It is also well known that in upper respiratory infection such as tonsillitis, IgAN patients often manifest the deterioration of urinary findings; macroscopic hematuria [17]. Therefore, tonsillectomy is a focus of much attention in treating IgAN. In the wake of this trend, combination of tonsillectomy and steroid pulse therapy was reported to be effective [18][20] and tonsillectomy alone was reported to have a favorable effect to the IgAN [21]. The indicators which can predict the remission of IgAN by the combination therapy become desired in the case of application of this treatment [22], because there were not any confirmative clinical marker for decision of treatment [23][25]. The gene expression and structural difference between the tonsils in patients with IgAN and those in control were reported [26], [27]. The key factor which induced these kinds of differences in tonsils of IgAN patients may be infection. Some bacteria were reported to be the candidate of the antigen or the pathogenesis of IgAN [28][30], but systematic analysis of bacterial flora in tonsil with IgAN has not been reported. Moreover, these bacteria specific to IgAN might be candidate for the indicator which can predict the remission of IgAN.

We performed tonsillectomy combined with steroid pulse as a treatment to IgAN,and we made a comprehensive analysis of tonsil flora in IgAN patients using Denaturing gradient gel electrophoresis (DGGE) methods. We also analyzed the relationship between several bacteria specific to the IgAN and the prognosis of the IgAN.

Materials and Methods

Patients Enrollment

Tonsil tissues of the IgAN patients were obtained from 104 consecutive patients undergoing tonsillectomy at Osaka university hospital from April, 2004 to January, 2008. A pair of palatine tonsils was resected when tonsillectomy. One of tonsils was used for clinical histological evaluation. Another of tonsils was used for this study. More than half of the tonsil was used for RNA extraction. The diagnosis of the IgAN in these patients was made by the renal biopsy. The 28 control tonsil tissues were obtained from the patients suffering from chronic tonsillitis at tonsillectomy. Inclusion criteria for DGGE analysis in IgAN patients comprised age 18 to 65 years, serum creatinine at tonsillectomy of  = <2.0 mg/dl, and urinary protein > = 0.3 g/gCr. Exclusion criteria comprised use of steroid and/or other immunosuppressive agents at tonsillectomy. Accordingly, 68 patients were eligible for DGGE analysis. For survival analysis in IgAN patients, we excluded patients of follow up period <6 months, and patients without hematuria at tonsillectomy. Therefore, 59 patients were eligible for survival analysis. IgAN patients received tonsillectomy and 7 days later received intravenous steroid pulse therapy (methylprednisolone pulses of 500 mg/day) for three days, followed by oral prednisolone at an initial dose of 1 mg/kg for 11days. Then, patients received intravenous steroid therapy again for three days, followed by oral prednisolone at a dose of 30 mg/day and gradually tapered by 5–10 mg/1–2 months and discontinued within about one year. This treatment protocol was slightly weaker than the protocol used by Pocci et al [25], [31], [32]. Remission of urinary protein and that of urinary occult blood were defined as negative or almost negative, twice by dipstick at least in one month interval.

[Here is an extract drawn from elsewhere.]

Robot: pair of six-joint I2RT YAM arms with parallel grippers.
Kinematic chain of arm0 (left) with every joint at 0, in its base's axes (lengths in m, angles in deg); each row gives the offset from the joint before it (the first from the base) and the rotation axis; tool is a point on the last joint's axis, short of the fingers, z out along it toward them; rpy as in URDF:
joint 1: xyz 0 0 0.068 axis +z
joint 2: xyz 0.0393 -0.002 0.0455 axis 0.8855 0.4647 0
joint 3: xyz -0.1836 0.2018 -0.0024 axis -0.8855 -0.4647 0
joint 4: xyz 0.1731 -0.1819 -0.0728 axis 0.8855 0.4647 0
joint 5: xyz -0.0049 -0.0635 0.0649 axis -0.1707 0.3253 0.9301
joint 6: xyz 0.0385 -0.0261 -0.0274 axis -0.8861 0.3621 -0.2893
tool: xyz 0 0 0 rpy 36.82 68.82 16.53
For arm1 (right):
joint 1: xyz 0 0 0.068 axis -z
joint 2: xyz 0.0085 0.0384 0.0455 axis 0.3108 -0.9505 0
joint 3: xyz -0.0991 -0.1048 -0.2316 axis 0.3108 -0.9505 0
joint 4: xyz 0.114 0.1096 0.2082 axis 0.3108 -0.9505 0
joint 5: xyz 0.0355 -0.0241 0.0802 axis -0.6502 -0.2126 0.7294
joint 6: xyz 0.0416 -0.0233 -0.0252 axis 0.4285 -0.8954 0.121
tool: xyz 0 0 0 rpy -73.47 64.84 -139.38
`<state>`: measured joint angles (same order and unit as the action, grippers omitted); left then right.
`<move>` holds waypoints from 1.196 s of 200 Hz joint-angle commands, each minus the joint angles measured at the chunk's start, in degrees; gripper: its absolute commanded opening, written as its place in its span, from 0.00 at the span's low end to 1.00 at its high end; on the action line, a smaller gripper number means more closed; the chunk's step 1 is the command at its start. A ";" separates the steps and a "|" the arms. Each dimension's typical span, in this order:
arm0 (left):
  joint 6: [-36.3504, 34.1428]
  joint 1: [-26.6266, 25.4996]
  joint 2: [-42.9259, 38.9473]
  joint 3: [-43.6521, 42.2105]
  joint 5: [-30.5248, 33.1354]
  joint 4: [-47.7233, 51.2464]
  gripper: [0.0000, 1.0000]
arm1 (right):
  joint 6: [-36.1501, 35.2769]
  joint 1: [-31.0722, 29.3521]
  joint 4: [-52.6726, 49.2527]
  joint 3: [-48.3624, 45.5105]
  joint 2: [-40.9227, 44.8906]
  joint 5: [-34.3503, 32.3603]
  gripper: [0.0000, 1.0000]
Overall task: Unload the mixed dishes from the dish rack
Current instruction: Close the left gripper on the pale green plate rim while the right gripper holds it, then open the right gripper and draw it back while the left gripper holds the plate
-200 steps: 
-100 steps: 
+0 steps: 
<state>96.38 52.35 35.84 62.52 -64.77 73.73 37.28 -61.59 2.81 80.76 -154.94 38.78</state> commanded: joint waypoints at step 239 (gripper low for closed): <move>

Written informed consent was obtained from all participating subjects. This study was approved by the ethical committee of Osaka University Graduate School of Medicine.

PCR-DGGE

In order to evaluate the bacterial flora in tonsil, we performed DGGE analysis using cDNA. The tonsil tissue was homogenized; total RNA was extracted using TRIzol (Invitrogen, Carlsbad, CA, US) and 0.4 microgram of RNA was converted to cDNA using random primers and SuperScript II (Invitrogen, Carlsbad, CA). For PCR-DGGE analyses, each cDNA sample was amplified by PCR with universal bacterial primers 954f (cgcccgccgcgccccgcgcccggcccgccgcccccgccccgcacaagcggtggagcatgtgg) and 1396r (GCCCGGGAACGTATTCACCG) specific for V6 to V8 regions of the 16S rRNA gene [33]. The reaction mixtures and PCR conditions were referred to previous report [34].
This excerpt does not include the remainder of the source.